This is the final part of my musings of the road trip #2.

Two weeks in the South Island , on my own, in a rental car. I got some great shots, so I am happy. But there was one camera I took along and it recorded nothing significant so I should be really grateful to be alive….

I recently bought a dash cam and I decided to bring it along and mount it in my rental car. The news is awash with reports of bad drivers on the road and frequently on the wrong side of the road so I thought I should record that event before my demise.

Maybe I was lucky but I didn’t have the chance to yell out an expletives even once!

One thing I did notice though is that when you give way to drivers on a one way bridge it is customary for the on coming driver to wave at you in acknowlegement of your courtesy.  This didn’t happen much- unless the driver was local.  How did i know he or she was local?  Well  not many tourists drives Utes with a dog(s) in the back!

I was probably the slowest driver on the road bumbling along at 90 km /hour.  Even the camper vans of which there were as many as sand flies caught up with me. However I was one of those considerate drivers who went to the left or even stopped to let people pass. I wasn’t intersted in speeding (not that the Nissan Tiida could ) but scouting the scenery for a good shot. it really is a holiday when you don’t have to rush anywhere.

Along the way to Haast I had to stop at a bridge for 20 minutes as it was under repair. So I had a nap and was awoken by passing cars. I looked behind me expecting to see a queue of backlog traffic. There was about 6 cars behind me in over a 20 minutes wait. Thats what I like about driving in the South island-empty roads.

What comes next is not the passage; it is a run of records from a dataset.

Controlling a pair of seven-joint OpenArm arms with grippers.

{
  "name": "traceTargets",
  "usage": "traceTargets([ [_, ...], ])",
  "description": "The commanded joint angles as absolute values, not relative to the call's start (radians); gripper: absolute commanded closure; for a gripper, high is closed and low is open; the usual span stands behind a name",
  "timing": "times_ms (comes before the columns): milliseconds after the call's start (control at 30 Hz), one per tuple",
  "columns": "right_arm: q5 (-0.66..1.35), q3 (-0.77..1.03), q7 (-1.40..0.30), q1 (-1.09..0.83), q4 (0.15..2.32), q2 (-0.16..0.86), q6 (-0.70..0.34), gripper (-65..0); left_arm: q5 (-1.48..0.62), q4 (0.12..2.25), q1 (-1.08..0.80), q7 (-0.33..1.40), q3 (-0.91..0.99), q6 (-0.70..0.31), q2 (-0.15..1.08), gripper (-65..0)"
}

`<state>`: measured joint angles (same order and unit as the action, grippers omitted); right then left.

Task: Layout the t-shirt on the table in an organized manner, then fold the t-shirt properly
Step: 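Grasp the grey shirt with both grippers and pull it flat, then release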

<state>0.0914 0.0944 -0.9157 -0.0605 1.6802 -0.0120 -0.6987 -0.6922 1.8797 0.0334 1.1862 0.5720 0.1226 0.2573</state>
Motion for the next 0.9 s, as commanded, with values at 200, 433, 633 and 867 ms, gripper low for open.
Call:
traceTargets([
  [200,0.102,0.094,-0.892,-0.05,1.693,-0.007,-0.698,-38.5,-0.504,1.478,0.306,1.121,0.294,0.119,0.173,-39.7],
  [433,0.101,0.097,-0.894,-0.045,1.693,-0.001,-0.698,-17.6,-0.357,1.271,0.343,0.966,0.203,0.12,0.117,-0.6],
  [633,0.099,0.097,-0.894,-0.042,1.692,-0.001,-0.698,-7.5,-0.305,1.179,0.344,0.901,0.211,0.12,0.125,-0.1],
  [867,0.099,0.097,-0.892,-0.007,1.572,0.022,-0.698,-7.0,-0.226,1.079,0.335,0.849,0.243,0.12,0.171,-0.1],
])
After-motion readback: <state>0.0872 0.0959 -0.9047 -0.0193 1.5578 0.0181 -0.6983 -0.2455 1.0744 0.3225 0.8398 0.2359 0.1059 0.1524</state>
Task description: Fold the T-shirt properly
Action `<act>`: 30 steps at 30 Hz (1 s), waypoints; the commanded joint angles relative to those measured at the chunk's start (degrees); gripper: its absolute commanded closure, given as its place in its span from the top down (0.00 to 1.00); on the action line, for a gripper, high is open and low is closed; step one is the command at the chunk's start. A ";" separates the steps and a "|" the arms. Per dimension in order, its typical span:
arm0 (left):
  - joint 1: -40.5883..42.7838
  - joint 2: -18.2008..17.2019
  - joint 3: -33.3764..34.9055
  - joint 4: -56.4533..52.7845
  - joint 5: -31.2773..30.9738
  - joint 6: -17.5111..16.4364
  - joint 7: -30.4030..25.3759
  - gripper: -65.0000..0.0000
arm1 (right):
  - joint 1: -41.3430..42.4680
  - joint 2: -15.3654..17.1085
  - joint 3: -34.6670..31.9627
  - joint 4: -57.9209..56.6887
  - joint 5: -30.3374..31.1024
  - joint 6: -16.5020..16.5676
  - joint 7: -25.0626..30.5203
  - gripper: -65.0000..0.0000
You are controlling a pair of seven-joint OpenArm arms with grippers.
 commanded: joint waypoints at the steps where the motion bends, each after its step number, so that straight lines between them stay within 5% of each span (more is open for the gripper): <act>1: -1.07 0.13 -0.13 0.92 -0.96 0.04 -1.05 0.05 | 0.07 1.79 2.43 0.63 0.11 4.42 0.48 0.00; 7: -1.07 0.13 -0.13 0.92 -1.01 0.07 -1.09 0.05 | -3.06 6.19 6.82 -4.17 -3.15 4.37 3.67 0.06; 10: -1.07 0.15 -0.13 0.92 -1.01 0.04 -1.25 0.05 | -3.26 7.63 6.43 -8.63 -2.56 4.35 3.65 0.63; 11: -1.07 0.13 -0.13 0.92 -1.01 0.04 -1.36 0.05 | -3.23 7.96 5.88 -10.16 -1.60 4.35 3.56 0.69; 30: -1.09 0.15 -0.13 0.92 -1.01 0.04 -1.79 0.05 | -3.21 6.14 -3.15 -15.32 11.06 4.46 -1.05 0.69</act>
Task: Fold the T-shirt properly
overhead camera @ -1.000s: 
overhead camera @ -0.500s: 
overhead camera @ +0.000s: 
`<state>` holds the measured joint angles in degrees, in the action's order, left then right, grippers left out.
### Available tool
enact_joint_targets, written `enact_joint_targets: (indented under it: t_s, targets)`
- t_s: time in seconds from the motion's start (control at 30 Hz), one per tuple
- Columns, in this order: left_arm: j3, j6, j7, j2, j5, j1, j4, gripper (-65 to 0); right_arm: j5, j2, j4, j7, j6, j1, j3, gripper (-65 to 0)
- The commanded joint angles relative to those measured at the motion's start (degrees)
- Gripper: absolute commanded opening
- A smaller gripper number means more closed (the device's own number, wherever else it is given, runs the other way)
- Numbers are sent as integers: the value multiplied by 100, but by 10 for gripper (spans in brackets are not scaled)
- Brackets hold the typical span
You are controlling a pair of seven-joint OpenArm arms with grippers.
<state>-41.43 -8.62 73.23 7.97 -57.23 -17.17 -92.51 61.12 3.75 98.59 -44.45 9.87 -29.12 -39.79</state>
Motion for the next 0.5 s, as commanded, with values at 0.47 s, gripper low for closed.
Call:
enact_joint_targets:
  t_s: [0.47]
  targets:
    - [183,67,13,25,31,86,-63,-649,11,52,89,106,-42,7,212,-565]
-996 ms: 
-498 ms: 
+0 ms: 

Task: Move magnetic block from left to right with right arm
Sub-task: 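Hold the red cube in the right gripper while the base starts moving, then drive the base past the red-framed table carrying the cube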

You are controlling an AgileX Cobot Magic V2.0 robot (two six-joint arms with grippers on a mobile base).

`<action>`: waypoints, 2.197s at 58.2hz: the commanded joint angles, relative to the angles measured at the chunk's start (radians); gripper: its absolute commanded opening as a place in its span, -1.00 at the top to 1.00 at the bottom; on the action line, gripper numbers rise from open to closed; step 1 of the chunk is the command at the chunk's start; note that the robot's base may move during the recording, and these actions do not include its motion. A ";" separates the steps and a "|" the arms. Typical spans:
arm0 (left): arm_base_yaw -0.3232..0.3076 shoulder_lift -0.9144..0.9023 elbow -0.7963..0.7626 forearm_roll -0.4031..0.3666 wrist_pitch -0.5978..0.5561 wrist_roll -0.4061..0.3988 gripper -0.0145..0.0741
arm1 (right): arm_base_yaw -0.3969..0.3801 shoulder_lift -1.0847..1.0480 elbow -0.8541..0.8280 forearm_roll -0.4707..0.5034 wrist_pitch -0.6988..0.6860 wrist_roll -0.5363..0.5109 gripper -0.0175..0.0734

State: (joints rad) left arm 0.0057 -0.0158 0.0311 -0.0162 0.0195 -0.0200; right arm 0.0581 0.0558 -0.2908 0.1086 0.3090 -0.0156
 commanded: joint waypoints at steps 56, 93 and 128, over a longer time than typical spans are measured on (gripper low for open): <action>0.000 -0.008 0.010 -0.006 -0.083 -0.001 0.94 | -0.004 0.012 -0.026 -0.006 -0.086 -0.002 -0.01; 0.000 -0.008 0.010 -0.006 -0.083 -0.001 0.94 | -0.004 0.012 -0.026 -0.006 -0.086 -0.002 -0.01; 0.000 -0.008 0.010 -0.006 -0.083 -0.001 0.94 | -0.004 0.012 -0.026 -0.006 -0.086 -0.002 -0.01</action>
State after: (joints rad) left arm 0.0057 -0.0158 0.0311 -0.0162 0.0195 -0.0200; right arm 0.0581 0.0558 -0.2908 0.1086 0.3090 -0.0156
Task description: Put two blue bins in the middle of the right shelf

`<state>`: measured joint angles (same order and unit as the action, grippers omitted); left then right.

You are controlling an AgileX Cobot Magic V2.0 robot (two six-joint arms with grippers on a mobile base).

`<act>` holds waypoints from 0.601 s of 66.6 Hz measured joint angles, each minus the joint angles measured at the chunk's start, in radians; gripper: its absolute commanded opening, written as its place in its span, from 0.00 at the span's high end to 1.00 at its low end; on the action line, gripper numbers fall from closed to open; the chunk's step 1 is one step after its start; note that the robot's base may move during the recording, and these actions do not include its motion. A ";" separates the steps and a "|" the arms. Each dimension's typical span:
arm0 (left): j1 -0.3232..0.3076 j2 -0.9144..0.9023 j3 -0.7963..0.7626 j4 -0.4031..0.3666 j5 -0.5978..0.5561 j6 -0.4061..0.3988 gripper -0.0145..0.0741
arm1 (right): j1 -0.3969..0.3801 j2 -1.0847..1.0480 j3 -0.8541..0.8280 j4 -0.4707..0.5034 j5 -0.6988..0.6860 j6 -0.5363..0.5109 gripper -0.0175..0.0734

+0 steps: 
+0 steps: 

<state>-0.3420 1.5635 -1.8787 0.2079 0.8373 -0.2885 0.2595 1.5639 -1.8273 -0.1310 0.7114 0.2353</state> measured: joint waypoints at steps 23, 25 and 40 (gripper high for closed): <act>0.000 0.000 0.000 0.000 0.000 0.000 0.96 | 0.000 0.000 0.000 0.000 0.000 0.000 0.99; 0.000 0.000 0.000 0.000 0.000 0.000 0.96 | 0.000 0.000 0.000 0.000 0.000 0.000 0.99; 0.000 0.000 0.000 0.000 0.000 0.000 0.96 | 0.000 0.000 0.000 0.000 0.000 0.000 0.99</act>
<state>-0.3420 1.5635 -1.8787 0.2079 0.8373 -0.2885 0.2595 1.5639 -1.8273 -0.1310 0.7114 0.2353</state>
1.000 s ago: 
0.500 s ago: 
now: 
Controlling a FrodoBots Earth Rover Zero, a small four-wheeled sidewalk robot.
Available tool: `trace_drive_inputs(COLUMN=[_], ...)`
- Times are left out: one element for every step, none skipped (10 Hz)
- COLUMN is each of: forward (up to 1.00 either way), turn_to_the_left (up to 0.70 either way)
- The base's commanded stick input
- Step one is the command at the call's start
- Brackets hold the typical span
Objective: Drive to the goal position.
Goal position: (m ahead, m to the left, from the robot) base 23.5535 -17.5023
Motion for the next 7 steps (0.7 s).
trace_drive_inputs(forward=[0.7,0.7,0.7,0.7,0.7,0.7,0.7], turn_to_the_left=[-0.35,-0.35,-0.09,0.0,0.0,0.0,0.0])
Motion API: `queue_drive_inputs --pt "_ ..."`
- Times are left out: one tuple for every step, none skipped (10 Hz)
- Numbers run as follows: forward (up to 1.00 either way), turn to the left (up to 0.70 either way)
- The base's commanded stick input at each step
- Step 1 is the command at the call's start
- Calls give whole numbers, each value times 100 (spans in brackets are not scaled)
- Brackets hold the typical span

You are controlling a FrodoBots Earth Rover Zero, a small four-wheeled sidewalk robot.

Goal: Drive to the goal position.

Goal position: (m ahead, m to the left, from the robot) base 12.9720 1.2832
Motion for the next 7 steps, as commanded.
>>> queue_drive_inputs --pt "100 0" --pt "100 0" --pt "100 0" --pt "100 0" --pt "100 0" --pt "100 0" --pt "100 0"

Here are some of my observations  of the South Island trip:

1.  I met and talked to more foreigners than travelling overseas.

2.  Every one I met had a positive experience of the journey and go home happy.

3. Queenstown is like another planet compared to other towns in the rural south.

4. Good coffee is everywhere. Even in the remote places there is a caravan with an expresso machine.

5. Good food with healthy choices are rare-mostly pub grub, meat plus fries 

6. Craft beer is rare. 

7. Westcoast white bait is the best. A lot fatter than what I’m use to get in Blenheim (east coast white bait). So big it can be filleted…..only joking. Lastlight Cafe at Tuatapere had the best white bait fritters on my journey.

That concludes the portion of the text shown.